Work to complete - If a line in the records below holds the string "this", count it, and state only the final count.

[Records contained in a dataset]
Start of Block
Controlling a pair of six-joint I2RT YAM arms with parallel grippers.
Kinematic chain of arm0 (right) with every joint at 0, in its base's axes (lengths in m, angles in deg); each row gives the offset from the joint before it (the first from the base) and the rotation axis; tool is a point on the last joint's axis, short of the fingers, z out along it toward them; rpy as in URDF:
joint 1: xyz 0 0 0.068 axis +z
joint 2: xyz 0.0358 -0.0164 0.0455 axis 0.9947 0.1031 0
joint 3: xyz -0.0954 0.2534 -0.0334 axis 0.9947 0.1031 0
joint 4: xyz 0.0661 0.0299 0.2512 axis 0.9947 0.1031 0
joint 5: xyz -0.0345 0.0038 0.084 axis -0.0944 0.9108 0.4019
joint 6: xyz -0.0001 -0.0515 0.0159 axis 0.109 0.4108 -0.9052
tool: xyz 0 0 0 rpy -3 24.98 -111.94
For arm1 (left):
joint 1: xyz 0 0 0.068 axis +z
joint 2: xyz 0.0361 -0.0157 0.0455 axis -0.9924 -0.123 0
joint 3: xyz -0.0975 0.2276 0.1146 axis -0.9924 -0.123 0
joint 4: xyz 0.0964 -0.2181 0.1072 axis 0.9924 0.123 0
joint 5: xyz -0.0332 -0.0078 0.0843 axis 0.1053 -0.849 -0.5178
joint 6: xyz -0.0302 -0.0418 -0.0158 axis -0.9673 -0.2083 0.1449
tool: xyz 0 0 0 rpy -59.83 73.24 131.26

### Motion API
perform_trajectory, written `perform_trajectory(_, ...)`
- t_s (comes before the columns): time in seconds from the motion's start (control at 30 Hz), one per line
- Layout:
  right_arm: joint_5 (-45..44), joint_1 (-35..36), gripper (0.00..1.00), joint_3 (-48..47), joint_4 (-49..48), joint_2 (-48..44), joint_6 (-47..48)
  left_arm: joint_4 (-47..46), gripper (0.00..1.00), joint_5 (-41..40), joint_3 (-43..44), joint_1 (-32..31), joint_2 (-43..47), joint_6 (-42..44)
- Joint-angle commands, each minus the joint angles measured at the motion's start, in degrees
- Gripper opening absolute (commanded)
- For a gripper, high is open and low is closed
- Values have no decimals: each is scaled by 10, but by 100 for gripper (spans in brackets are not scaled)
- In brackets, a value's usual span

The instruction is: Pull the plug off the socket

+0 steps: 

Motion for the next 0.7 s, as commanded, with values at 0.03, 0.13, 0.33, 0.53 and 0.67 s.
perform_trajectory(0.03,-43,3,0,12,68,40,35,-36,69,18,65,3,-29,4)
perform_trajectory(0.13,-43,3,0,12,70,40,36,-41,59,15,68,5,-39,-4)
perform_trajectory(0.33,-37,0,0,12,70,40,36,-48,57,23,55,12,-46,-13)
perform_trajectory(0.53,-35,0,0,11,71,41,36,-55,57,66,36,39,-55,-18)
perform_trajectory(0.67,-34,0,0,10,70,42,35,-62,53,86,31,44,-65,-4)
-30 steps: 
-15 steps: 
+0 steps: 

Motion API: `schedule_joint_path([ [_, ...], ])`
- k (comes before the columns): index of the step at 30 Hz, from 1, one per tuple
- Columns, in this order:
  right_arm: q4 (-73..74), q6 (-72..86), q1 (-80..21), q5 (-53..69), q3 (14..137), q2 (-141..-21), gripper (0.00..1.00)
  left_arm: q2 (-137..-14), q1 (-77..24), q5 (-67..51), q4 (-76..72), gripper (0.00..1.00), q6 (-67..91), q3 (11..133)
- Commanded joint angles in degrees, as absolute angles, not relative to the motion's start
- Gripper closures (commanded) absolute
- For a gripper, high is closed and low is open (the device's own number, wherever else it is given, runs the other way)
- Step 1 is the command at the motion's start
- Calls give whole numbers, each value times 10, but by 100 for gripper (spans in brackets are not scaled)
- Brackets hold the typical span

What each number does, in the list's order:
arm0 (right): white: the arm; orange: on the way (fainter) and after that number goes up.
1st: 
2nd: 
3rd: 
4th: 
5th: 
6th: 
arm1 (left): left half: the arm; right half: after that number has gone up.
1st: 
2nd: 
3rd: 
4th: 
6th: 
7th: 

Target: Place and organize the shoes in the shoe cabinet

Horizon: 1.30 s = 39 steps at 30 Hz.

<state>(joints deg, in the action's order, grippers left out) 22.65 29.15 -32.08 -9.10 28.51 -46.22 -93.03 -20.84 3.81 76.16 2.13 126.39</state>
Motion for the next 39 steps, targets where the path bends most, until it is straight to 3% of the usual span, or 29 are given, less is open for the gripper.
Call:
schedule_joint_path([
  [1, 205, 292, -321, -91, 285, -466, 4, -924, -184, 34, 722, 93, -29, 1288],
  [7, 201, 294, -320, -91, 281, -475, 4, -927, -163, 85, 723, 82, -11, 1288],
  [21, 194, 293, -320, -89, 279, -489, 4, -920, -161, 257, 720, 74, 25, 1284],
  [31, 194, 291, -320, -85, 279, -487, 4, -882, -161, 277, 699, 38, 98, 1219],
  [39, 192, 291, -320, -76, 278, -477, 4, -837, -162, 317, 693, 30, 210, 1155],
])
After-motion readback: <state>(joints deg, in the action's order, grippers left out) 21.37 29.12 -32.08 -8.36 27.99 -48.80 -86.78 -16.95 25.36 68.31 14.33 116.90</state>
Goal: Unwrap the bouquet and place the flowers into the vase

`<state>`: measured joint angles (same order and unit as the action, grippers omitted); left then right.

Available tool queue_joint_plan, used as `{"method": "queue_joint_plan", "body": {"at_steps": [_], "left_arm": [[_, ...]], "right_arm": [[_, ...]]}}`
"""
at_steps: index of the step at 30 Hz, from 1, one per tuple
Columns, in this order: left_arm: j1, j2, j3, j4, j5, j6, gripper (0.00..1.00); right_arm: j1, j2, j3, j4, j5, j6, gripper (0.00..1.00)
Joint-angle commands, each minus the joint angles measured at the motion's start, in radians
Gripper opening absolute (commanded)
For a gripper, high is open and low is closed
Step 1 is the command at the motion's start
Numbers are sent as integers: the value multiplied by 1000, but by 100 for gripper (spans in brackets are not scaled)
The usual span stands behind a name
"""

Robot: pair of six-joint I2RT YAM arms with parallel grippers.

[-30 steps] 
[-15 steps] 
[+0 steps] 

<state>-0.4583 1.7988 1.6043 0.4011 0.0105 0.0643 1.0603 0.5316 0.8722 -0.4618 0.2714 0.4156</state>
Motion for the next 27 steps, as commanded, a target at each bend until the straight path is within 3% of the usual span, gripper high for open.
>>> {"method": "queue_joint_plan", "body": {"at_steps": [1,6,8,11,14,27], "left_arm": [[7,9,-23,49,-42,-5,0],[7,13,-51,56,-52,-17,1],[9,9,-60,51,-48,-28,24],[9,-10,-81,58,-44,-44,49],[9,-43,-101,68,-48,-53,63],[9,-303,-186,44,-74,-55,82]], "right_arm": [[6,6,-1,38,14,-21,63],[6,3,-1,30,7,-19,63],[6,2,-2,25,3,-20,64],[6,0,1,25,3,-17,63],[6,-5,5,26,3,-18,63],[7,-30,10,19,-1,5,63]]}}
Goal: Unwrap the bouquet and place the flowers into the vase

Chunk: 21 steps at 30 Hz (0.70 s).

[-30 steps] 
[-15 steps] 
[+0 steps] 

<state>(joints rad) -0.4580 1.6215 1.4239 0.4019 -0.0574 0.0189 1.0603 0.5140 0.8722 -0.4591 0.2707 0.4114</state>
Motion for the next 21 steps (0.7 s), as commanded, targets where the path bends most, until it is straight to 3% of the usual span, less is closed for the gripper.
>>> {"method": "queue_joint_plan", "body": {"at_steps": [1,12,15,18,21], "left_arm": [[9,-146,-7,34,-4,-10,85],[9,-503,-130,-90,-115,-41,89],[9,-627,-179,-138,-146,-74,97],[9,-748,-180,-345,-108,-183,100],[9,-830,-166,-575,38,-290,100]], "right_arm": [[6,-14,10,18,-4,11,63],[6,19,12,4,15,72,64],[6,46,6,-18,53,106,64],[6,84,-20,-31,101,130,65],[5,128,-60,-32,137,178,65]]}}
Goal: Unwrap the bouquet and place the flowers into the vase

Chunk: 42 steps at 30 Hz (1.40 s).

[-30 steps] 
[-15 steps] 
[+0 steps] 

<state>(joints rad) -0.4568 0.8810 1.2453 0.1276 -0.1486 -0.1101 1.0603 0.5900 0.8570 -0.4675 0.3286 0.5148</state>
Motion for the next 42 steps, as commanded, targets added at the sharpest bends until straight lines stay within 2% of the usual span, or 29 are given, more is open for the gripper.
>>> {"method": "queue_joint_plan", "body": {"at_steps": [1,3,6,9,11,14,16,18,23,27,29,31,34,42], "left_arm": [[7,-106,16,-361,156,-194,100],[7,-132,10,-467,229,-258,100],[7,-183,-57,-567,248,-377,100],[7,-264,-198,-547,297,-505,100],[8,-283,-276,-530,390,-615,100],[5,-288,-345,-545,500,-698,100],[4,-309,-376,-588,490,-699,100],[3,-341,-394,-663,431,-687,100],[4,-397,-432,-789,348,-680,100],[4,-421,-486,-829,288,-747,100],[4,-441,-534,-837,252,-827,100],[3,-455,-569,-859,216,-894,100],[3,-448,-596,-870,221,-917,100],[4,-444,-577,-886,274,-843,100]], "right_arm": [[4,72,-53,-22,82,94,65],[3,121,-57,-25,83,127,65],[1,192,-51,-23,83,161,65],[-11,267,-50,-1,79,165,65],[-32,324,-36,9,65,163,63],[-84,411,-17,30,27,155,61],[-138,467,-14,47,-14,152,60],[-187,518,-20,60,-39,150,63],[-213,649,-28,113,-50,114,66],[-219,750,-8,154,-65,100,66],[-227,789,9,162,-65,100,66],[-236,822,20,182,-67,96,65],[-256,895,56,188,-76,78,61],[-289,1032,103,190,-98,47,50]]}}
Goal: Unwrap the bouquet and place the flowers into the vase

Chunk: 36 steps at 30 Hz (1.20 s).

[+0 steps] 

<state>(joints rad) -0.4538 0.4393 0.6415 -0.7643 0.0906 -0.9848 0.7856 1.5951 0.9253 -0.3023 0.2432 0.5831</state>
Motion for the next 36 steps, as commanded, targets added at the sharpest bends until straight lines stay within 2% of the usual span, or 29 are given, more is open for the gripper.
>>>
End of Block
Task answer - 2